The title of the project is an homage to Mexican avant-garde movement Stridentism, whom published Irradiador magazine in 1923. Now, [Radiador] Magazine is well known throughout Latin America and Spain for its thematic issues and rare design, its editions on visual poetry and eccentric literature aesthetics, its attention to contemporary authors by the inclusion of a monthly parts novel and international visual artists portfolios, and its constantly, and provocative, critic to the Spanish-speaking cultural and political scene.

The magazine has published an important group of contemporary writers, visual artists and intellectuals: Raul Zurita, Enrique Verástegui, Forrest Gander, José Emilio Pacheco, Carlos Monsiváis, Michael Palmer (poet), Roxana Crisólogo, Daniel Rojas Pachas, Pere Salinas, Joan Navarro, Gerardo Arana, Alexis Díaz Pimienta, Roberto Cruz Arzabal, Aurelio Meza, David Meza, Yaxkin Melchy, and Tom Barclay, among others.

Between 2013 and 2014, [Radiador] Magazine was awarded with a grant for independent magazines given by the National Council for Culture and Arts.

==History==
[Radiador] Magazine was founded in México City in September 2011 by poets Daniel Malpica and Emmanuel Vizcaya.
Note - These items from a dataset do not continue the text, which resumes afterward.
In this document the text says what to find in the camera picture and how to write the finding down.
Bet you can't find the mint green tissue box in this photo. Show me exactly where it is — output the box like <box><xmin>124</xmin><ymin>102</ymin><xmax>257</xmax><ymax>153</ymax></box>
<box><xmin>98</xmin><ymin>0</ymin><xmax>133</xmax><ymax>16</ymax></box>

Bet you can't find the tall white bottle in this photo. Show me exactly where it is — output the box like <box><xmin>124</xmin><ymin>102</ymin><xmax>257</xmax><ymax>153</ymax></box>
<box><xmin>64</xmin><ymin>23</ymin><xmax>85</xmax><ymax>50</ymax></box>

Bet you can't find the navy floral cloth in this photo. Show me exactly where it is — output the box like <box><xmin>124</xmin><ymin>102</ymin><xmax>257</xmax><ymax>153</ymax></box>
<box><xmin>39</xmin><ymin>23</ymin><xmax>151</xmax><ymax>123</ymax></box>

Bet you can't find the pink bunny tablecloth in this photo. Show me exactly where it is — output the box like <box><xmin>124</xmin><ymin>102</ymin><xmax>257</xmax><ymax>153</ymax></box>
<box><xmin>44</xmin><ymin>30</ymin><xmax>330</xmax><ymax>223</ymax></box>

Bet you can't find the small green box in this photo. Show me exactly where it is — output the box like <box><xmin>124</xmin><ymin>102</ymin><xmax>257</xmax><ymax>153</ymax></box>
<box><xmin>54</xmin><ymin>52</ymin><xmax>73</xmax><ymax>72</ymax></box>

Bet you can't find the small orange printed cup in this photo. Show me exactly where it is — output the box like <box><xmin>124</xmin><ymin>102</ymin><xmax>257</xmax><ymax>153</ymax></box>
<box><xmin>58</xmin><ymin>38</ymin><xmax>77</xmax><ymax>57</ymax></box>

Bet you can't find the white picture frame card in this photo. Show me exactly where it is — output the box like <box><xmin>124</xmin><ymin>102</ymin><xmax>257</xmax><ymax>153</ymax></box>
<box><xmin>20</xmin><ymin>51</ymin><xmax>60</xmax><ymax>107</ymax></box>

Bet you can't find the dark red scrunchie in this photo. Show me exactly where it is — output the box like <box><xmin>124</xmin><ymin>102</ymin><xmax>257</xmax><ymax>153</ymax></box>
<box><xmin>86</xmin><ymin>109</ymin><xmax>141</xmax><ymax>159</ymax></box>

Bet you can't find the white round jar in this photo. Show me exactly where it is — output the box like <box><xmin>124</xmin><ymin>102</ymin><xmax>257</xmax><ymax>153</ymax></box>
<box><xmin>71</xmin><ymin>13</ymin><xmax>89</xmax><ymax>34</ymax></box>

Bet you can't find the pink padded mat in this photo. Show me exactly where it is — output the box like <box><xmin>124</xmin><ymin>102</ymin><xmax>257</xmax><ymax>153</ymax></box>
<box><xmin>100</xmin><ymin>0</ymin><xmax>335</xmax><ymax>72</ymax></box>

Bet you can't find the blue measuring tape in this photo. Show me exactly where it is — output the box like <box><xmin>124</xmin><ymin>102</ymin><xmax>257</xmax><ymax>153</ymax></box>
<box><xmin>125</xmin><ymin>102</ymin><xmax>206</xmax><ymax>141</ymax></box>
The name was an idea of Vizcaya influenced by Mexican stridentist movement. They launched their first edition (issue number 0) thinking of eventually migrating to a printed format, but that never happened. The project regain editorial design in the internet era, creating monthly interactive issues that can be read or downloaded for free. All their contents are supported under a Creative Commons license. About the digital platforms, Malpica, wrote:

[Radiador] Magazine [...] was initially thought of as a modest publication. We were looking to build more of a catalogue showcasing emergent poets of my country. However, after completing Issue 0, we decided to stay on board the digital platform and explore its possibilities. The response we got was surprising. The outreach of the magazine, both in readers and collaborators, went beyond national borders and became Spanish-speaking. The same can be said about the age group, now that we have readers and writers born in the 1950s to the 1990s. More than that, the e-platforms allow us to accomplish a professional monthly project in a condensed work team: Emmanuel Vizcaya (in charge of the poetry content) and myself (as editor-in-chief and designer). Thanks to the e-platforms, we are an autonomous project that works to facilitate exposure of and unite writers in Latin America.

==Staff==

===Founding members===
- Daniel Malpica (Editor-in-chief and Designer)
- Emmanuel Vizcaya (Literature Curator)

===Temporary active members===
- Gerardo Arana: novelist and poet. / "Pegazo Zorokin" Novel in parts.
- Erick Alonso: literary essayist. / Columnist.
- David Meza: poet. / Manifesto compilation.
- Samuel González: activist, geographer and critic. / Columnist.
- Sergio Ernesto Ríos: poet. / Books diffusion.

==List of Issues==

| Edition | Title | Date |
|---|---|---|
| #0 | Earthquake Poems | Sept.2011 |
| #1 | Epiphany poetry | Oct.2011 |
| #2 | Electro-Poetry | Nov.2011 |
| #3 | Rage | Dec.2011 |
| #4 | Brotherhood | Jan.2012 |
| #5 | Morphopoetry | Feb.2012 |
| #6 | #Twitterature | Mar.2012 |
| #7 | Fantastic Fauna | Apr.2012 |
| #8 | Tradition | May.2012 |
| #9 | Ufos | Jun.2012 |
| #10 | Special Edition - Dark Mexico | Jul.2012 |
| #11 | Chronicles | Aug.2012 |
| #12 | Special Edition - 1st Anniversary | Sept.2012 |
| #13 | The Very Best | Oct.2012 |
| #14 | Unknown poetry | Nov.2012 |
| #15 | Zombiefication | Dec.2012 |
| #16 | Geometry | Jan.2013 |
| #17 | Pornopolis | Feb.2013 |
| #18 | Elements | Mar.2013 |
| #19 | Cosmo-visions | Apr.2013 |
| #20 | Drugs | May.2013 |
| #21 | Open Source | Jun.2013 |
| #22 | Hypnosis | Jul.2013 |
| #23 | Theories | Aug.2013 |
| #24 | Special Edition - 2nd Anniversary | Sept.2013 |
| #25 | Diaspora | Oct.2013 |
| #26 | Re-Writings | Nov.2013 |
| #27 | Aphorisms and Brief literature | Dec.2013 |
| #28 | Mare Ignotum | Jan.2014 |
| #29 | Ectoplasm | Feb.2014 |
| #30 | Futurizer | Mar.2014 |
| #31 | First Time | Apr.2014 |
| #32 | .NET Poetry | May.2014 |
| #33 | Underground Poetry | Jun.2014 |
| #34 | A BB A | Jul.2014 |
| #35 | Freedom | Aug.2014 |
| #36 | Special Edition - 3rd Anniversary | Sept.2014 |

==Books==
[Radiador] Magazine has published some books under the Cartonera movement using handmade techniques and recycled materials. Recently, [Radiador] Magazine has collaborated with different international organizations receiving very good answer from the European press.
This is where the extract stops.